What is Data Engineering, and Where is it Needed?

In recent years, modern enterprises have prioritized the development of advanced cloud data warehouses to support robust data engineering processes. As a result, data engineering today involves the intricate task of converting raw data from various sources and formats into a usable and accessible form suitable for analysis and utilization. This multifaceted process requires the design of systems that efficiently manage data collection, storage, and processing tasks.

Data engineering solutions are at the heart of DataOps, responsible for constructing complex data pipelines essential for transforming raw data into actionable insights. However, as data sources become more diverse and data volumes increase, modern data warehouses face challenges such as managing disparate data formats, handling schema evolution, and coping with the scale of operations.

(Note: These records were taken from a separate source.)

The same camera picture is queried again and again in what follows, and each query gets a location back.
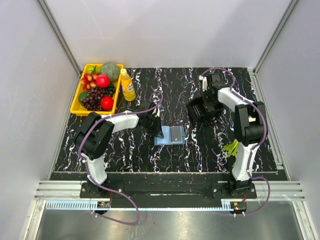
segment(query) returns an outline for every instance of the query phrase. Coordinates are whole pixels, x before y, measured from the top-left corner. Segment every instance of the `cantaloupe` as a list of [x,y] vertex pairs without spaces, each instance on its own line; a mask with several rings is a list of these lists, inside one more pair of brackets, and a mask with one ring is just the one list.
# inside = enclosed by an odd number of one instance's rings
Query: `cantaloupe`
[[101,66],[100,74],[107,75],[110,79],[110,82],[113,83],[118,80],[120,69],[117,64],[114,64],[113,62],[107,62]]

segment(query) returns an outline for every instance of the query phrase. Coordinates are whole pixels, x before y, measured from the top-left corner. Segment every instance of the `gray wall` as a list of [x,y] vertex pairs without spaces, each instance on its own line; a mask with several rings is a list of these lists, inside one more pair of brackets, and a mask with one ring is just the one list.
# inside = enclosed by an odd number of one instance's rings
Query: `gray wall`
[[35,0],[0,3],[0,239],[20,239],[76,75]]
[[320,233],[320,1],[301,1],[258,72],[289,172]]
[[79,65],[253,68],[290,0],[46,0]]

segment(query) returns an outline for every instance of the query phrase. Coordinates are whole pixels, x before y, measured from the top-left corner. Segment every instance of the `yellow bottle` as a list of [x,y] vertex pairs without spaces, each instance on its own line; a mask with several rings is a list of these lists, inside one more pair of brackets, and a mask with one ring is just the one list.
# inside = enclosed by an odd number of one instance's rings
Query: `yellow bottle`
[[121,87],[124,99],[127,101],[133,101],[136,99],[135,87],[132,83],[130,76],[125,68],[120,70],[121,74]]

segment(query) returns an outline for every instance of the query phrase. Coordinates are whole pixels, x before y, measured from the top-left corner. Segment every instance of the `gray floor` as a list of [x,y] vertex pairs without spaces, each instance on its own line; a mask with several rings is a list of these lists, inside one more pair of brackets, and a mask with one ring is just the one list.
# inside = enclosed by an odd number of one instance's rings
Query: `gray floor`
[[[257,203],[249,203],[251,208]],[[133,211],[106,213],[135,221]],[[37,240],[300,240],[303,239],[292,205],[270,202],[253,216],[225,216],[201,211],[145,211],[138,226],[121,225],[88,211],[45,210]]]

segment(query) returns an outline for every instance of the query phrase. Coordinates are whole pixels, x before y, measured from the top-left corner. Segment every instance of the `yellow tray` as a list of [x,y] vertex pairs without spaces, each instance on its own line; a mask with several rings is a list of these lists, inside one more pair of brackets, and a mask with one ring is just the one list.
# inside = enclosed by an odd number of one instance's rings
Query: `yellow tray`
[[[100,69],[100,67],[103,64],[99,64],[99,63],[89,63],[87,65],[84,66],[83,69],[83,73],[81,75],[81,79],[84,77],[85,73],[87,73],[87,69],[89,66],[96,66],[97,69]],[[122,64],[117,64],[117,66],[119,67],[119,69],[123,69],[124,66]],[[112,110],[111,111],[96,111],[97,114],[100,115],[108,115],[108,114],[114,114],[116,112],[116,105],[117,105],[117,101],[118,101],[118,97],[119,97],[119,93],[120,93],[120,85],[121,85],[121,80],[120,80],[120,75],[118,78],[118,81],[113,82],[113,84],[116,86],[116,91],[115,94],[113,95],[113,106],[112,106]],[[83,91],[83,87],[84,85],[80,83],[78,84],[78,88],[76,89],[73,101],[72,101],[72,105],[70,107],[70,112],[72,114],[75,114],[77,116],[88,116],[89,113],[91,112],[95,112],[95,111],[88,111],[84,106],[81,106],[81,103],[78,100],[79,95],[84,92]]]

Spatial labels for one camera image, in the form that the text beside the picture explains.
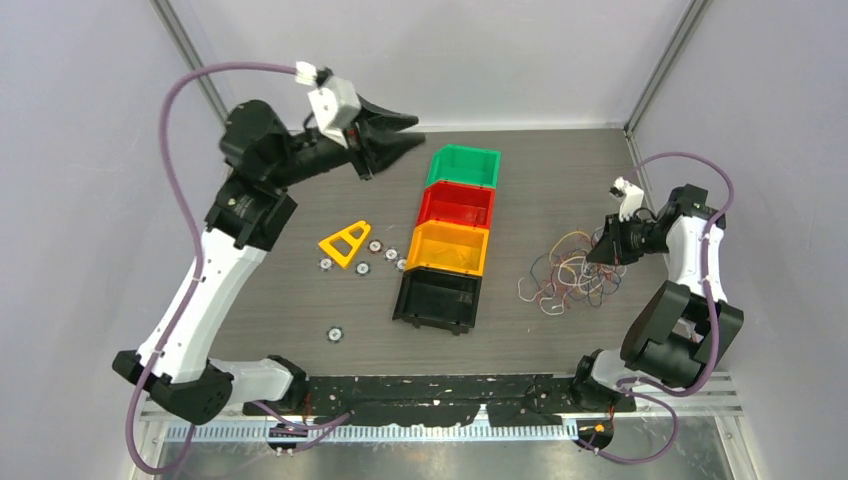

With the StreamSets DataOps platform, data engineering embraces a sophisticated approach that revolves around orchestrating data pipelines across various platforms, databases, and cloud environments. This approach facilitates seamless data movement and transformation, ensuring data quality and integrity are maintained throughout your analytics journeys.

Understanding StreamSets: A Powerful Data Integration Platform

StreamSets significantly influences the trajectory of data ecosystem modernization efforts. Designed to handle continuous data flows, StreamSets excels in environments where data is voluminous, fast-moving, and constantly evolving. It provides real-time analytics and immediate insights crucial for maintaining a competitive edge in business operations.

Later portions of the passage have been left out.